How do I access a class instance in a list when there is multiple classes?

I'm a beginning programmer who is building a program that simulates a bank with multiple bank accounts that a user can withdraw/deposit cash, create accounts, get exchange rates, etc. Currently, I'm trying to access a group of instances in my class that are all objects of my account class. The Account Manager class is responsible for managing these account objects and helping to organize them when user input is required. Right now, I'm trying to simulate my 3rd option on my menu which gets info on the account of a user's choice(they must manually put the ID of their account in in order to retrieve information on it, withdraw/deposit cash, etc.). Although I've managed to store all of these class instances in a list, I can't seem to use my get_account method to retrieve these for use. I'll post all of my code below. If you see anything else that is out of place, feel free to let me know.
Code:
# Virtual Bank
# 3/21/13
# Account Manager Class
class AccountManager(object):
"""Manages and handles accounts for user access"""
# Initial
def __init__(self):
self.accounts = []
# create account
def create_account(self, ID, bal = 0):
# Check for uniqueness? Possible method/exception??? <- Fix this
account = Account(ID, bal)
self.accounts.append(account)
def get_account(self, ID):
for account in self.accounts:
if account.ID == ID:
return account
else:
return "That is not a valid account. Sending you back to Menu()"
Menu()
class Account(object):
"""An interactive bank account."""
wallet = 0
# Initial
def __init__(self, ID, bal):
print("A new account has been created!")
self.id = ID
self.bal = bal
def __str__(self):
return "|Account Info| \nAccount ID: " + self.id + "\nAccount balance: $" + self.bal
# Main
AccManager = AccountManager()
def Menu():
print(
"""
0 - Leave the Virtual Bank
1 - Open a new account
2 - Get info on an account
3 - Withdraw money
4 - Deposit money
5 - Transfer money from one account to another
6 - Get exchange rates(Euro, Franc, Pounds, Yuan, Yen)
"""
) # Add more if necessary
choice = input("What would you like to do?: ")
while choice != "0":
if choice == "1":
id_choice = input("What would you like your account to be named?: ")
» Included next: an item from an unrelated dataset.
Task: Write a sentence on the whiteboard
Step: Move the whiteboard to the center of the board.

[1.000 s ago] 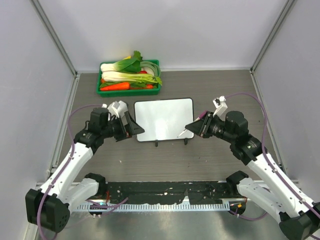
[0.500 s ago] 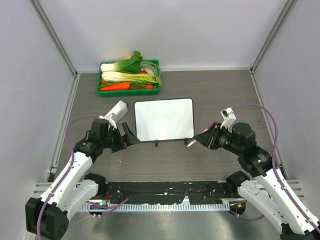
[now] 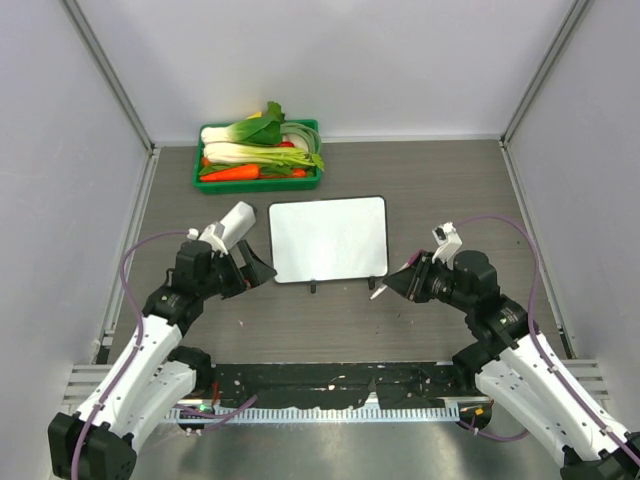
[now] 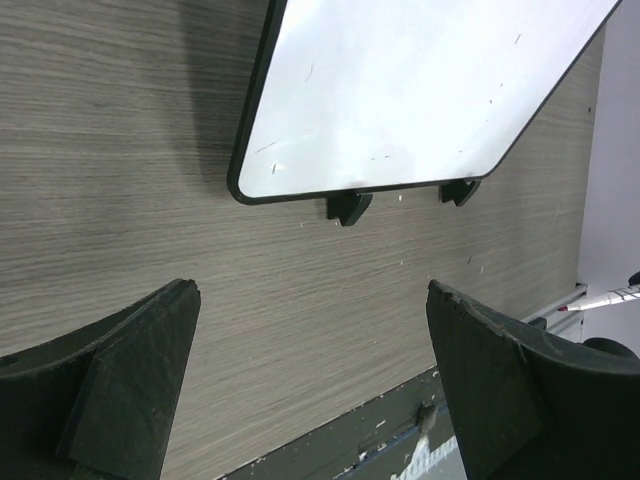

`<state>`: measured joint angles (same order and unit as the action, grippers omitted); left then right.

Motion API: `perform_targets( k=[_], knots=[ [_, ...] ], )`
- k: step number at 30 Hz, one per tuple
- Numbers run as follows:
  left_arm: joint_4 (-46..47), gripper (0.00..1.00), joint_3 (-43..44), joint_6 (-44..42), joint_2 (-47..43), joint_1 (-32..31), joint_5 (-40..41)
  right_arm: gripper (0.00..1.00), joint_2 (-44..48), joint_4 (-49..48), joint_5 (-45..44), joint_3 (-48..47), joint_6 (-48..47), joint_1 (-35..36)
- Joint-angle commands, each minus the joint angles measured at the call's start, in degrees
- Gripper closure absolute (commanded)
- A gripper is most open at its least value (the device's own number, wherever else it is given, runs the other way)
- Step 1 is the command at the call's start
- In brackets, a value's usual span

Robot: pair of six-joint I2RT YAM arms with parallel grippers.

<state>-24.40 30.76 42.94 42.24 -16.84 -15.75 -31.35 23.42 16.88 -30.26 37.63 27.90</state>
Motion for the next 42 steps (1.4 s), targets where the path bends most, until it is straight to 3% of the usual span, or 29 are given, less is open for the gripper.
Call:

bal_choice = float(input("How much money would you like to deposit?(USD): "))
AccManager.create_account(ID = id_choice,bal = bal_choice)
Menu()
elif choice == "2":
acc_choice = input("What account would you like to access?(ID only, please): ")
AccManager.get_account(acc_choice)
print(acc_choice)
Menu()
Your Account objects don't actually seem to have ID attributes; instead, they have id attributes. Python is case-sensitive; try changing if account.ID == ID to if account.id == ID.
EDIT:
You are also returning after the very first mismatch. You need to remove one level of indentation from your else block so that you get through the entire loop first, and in fact, your else block shouldn't even be an else block, since you're not actually matching an if; the method should only fail if none of the accounts match the given ID.
EDIT 2:
Also, you're not actually assigning the return value from get_account() to anything, so it's lost. I'm not exactly sure what you expect to happen there.
The error lies in lines 31 and 35. You have written "id" instead of "ID". Fully capitalize those two things such that:
class Account(object):
"""An interactive bank account."""
wallet = 0
# Initial
def __init__(self, ID, bal):
print("A new account has been created!")
self.ID = ID
self.bal = bal
def __str__(self):
return "|Account Info| \nAccount ID: " + self.ID + "\nAccount balance: $" + self.bal
Please let us know if the code works after that.